直到掺和着唾液的水已经变得有些黏腻感,才不舍地吞咽了下去。
他的求生包里有净水片,可那只能在他找到水源后,才有使用可能的东西。
干裂的嘴唇,干涸的口腔,让人不禁升起要把瓶中水尽情畅饮的想法。
这让他不得不竭力压抑这种要命的想法,甚至他连伸舌头舔舐嘴唇的本能,都被他死死地压制住。
因为那会加快他体内水分的流失,而且刚被舔湿的嘴唇,上面的水分被热量或空气带走,只会让他口渴的感觉更加严重!
刚才在石头形成的阴影下躲藏了片刻,好让身体降降温。
但重新上路后,被他又拉起拉链的CWU-27/P阻燃连体飞行服,还有套在外面的PSU-15/P求生背心,在他小跑开始后,正迅速让他衣服下的热量堆积,热量升高,无法避免的开始大量出汗。

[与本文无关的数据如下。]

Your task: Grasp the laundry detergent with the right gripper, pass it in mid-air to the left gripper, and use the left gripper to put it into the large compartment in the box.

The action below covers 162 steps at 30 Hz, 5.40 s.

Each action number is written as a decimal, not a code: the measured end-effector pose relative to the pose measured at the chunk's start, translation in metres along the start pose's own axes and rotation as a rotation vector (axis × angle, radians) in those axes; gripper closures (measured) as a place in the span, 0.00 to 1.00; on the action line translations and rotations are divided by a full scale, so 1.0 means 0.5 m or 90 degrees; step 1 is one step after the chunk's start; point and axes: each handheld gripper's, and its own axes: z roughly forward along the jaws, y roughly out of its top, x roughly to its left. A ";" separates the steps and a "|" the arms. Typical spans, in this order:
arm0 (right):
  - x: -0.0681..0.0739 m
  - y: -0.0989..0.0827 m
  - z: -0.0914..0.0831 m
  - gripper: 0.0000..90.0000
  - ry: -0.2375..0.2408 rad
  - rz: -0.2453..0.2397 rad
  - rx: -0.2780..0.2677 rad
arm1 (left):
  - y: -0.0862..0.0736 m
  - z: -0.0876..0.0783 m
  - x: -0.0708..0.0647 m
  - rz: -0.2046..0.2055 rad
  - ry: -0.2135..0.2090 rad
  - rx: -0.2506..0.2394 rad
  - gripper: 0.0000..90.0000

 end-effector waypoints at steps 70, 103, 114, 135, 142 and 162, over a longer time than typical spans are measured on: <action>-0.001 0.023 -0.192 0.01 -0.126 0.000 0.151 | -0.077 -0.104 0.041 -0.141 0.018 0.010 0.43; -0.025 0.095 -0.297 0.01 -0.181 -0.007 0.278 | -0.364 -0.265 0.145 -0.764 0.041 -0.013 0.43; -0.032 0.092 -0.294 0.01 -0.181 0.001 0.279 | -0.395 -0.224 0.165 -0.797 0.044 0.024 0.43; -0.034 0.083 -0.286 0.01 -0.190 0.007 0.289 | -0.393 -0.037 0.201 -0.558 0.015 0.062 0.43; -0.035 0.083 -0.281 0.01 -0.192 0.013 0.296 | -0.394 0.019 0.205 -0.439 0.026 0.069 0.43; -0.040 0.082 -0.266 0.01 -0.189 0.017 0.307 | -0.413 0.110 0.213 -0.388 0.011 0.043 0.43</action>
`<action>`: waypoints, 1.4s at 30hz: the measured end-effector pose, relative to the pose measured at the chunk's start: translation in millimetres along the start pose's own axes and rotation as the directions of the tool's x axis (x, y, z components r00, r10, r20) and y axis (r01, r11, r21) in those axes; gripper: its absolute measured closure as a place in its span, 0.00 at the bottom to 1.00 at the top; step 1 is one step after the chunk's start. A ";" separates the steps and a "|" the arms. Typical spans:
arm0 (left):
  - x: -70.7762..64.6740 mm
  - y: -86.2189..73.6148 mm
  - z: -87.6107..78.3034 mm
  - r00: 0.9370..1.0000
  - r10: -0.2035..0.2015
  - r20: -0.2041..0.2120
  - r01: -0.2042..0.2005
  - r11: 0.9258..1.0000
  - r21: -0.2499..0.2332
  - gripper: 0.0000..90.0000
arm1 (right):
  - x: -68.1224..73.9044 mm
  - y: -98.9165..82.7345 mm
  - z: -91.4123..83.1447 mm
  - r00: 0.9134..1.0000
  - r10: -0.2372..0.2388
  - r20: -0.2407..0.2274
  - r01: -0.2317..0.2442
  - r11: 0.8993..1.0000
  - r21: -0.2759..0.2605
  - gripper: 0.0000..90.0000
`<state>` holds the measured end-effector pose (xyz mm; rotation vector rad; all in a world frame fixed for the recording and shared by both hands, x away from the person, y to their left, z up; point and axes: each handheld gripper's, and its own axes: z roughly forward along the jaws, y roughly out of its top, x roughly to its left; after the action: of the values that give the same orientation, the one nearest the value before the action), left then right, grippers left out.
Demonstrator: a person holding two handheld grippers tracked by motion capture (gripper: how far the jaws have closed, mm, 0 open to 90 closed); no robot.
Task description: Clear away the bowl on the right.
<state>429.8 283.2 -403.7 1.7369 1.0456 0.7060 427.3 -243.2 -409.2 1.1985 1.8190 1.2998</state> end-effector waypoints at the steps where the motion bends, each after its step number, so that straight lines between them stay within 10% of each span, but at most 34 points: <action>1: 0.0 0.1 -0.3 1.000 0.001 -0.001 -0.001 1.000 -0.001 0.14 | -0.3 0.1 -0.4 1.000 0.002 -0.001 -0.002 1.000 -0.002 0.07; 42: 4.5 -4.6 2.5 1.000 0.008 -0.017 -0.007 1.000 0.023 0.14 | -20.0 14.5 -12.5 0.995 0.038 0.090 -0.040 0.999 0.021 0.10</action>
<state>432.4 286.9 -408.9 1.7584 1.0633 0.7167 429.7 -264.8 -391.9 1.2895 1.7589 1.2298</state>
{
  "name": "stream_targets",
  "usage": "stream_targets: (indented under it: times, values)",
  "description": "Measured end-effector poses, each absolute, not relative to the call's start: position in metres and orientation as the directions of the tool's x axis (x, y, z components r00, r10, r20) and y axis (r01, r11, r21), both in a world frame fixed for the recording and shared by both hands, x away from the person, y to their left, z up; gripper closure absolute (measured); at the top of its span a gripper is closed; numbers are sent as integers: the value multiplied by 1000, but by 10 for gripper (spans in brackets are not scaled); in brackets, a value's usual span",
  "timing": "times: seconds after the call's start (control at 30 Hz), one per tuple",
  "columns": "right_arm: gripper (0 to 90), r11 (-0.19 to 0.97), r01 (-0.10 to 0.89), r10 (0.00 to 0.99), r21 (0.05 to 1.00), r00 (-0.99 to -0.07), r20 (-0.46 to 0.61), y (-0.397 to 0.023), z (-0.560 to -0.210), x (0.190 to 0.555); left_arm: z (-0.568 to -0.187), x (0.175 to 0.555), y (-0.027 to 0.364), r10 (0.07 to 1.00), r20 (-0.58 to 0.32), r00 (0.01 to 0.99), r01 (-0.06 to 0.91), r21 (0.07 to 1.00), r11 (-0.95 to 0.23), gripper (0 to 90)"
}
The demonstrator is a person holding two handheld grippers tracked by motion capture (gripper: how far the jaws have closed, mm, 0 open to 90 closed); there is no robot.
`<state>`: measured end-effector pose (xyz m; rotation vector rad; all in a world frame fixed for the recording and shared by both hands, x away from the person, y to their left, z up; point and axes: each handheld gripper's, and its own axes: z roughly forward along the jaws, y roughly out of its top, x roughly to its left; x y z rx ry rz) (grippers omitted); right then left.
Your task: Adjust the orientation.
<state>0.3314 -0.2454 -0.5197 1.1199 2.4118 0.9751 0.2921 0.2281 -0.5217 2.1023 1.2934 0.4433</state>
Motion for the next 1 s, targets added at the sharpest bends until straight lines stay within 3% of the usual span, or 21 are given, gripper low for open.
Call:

但他又无法脱下,飞行服能让他的身体有着最基本对于环境的防护,避免擦伤等等。更要命的是求生背心上边还插着防弹插板,这是他最后保命的东西。
甚至阻燃飞行手套,也套在了他的手上。
他不是自虐狂,而是必须做好最基本的防护,在他被救出之前。
他可不想因为一些简单的,不起眼的外伤,让身体出现问题。
被叛军抓住的话,他认了;可如果是因为他自己,他忍不了。
想到被抓,他不仅把手摁在左胸前的口袋,里面有他全家的照片。
还有他的“Blood chit”(血幅),一种多国语言的求救身份识别布条,那是最后的希望。
……
莫言不时将他的G28据在肩头,透过枪上所安装的维特3-9倍变倍望远式瞄准镜,向着周围观察。
而保鲜膜在他右侧后大约7、8米左右的位置,全力戒备。
可两人始终一无所获。
莫言再次扭头看向保鲜膜,只见对方也只是摇了摇头,显然并没有任何发现。
问题在于两人都了解量杯,也清楚他的职业习惯,绝不会无的放矢,既然他察觉到了不对,那就是周边绝对有不对劲的地方,而两人都还没有发现而已。
他们已经偏离队伍大约150米开外,接近了距离30米外的山脊线。
说是山脊线,其实他们本身就是沿着山脊线的反斜面行进,更上边的只是碎石遍地,路况复杂没有选择而已。